Work order:
Pictures stay out, but every line of the data is copied exactly.

==== Information provided

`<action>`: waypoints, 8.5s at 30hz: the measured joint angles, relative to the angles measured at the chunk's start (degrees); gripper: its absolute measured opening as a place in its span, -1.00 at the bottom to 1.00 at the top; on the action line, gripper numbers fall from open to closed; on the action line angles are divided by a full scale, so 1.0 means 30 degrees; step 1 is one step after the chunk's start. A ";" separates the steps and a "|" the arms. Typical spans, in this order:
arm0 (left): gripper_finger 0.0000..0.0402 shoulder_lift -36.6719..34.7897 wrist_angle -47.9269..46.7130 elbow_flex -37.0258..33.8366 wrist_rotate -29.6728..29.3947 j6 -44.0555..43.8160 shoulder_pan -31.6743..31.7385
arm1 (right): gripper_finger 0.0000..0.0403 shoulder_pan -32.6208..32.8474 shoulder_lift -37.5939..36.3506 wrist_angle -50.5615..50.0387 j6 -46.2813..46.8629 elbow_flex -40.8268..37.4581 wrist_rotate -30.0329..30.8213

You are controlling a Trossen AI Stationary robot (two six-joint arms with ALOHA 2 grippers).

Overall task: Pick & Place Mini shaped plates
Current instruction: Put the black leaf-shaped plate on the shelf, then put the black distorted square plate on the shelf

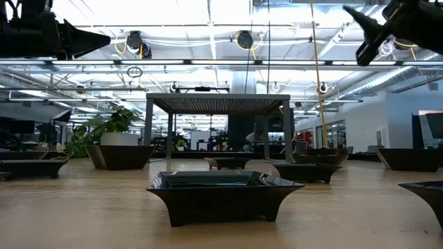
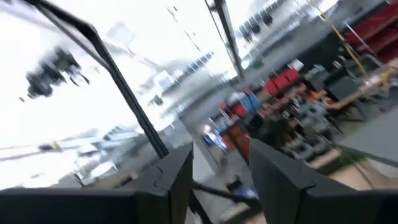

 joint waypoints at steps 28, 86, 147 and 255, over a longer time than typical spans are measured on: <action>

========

Expected answer:
`<action>`: waypoints, 8.5s at 30hz: the measured joint angles, relative to the angles measured at the chunk's start (degrees); gripper: its absolute measured opening as a place in its span, -1.00 at the bottom to 1.00 at the top; on the action line, gripper numbers fall from open to closed; on the action line angles are divided by a full scale, so 1.0 means 30 degrees; step 1 is one step after the chunk's start. A ";" separates the steps and a "|" the arms. Typical spans, in this order:
arm0 (left): gripper_finger 0.0000..0.0402 shoulder_lift -36.6719..34.7897 wrist_angle -47.9269..46.7130 elbow_flex -37.0258..33.8366 wrist_rotate -29.6728..29.3947 j6 -44.0555..43.8160 shoulder_pan -31.6743..31.7385
arm1 (right): gripper_finger 0.0000..0.0403 shoulder_pan -32.6208..32.8474 shoulder_lift -37.5939..36.3506 wrist_angle -50.5615..50.0387 j6 -46.2813..46.8629 elbow_flex -40.8268..37.4581 wrist_rotate -30.0329..30.8213

You are controlling a Trossen AI Stationary robot (two six-joint arms with ALOHA 2 grippers).

Overall task: Pick & Place Mini shaped plates
Current instruction: Put the black leaf-shaped plate on the shelf, then put the black distorted square plate on the shelf


 joint waypoints at steps 28, 86, 147 and 255, over a longer time than typical spans are measured on: <action>

This output is now complete.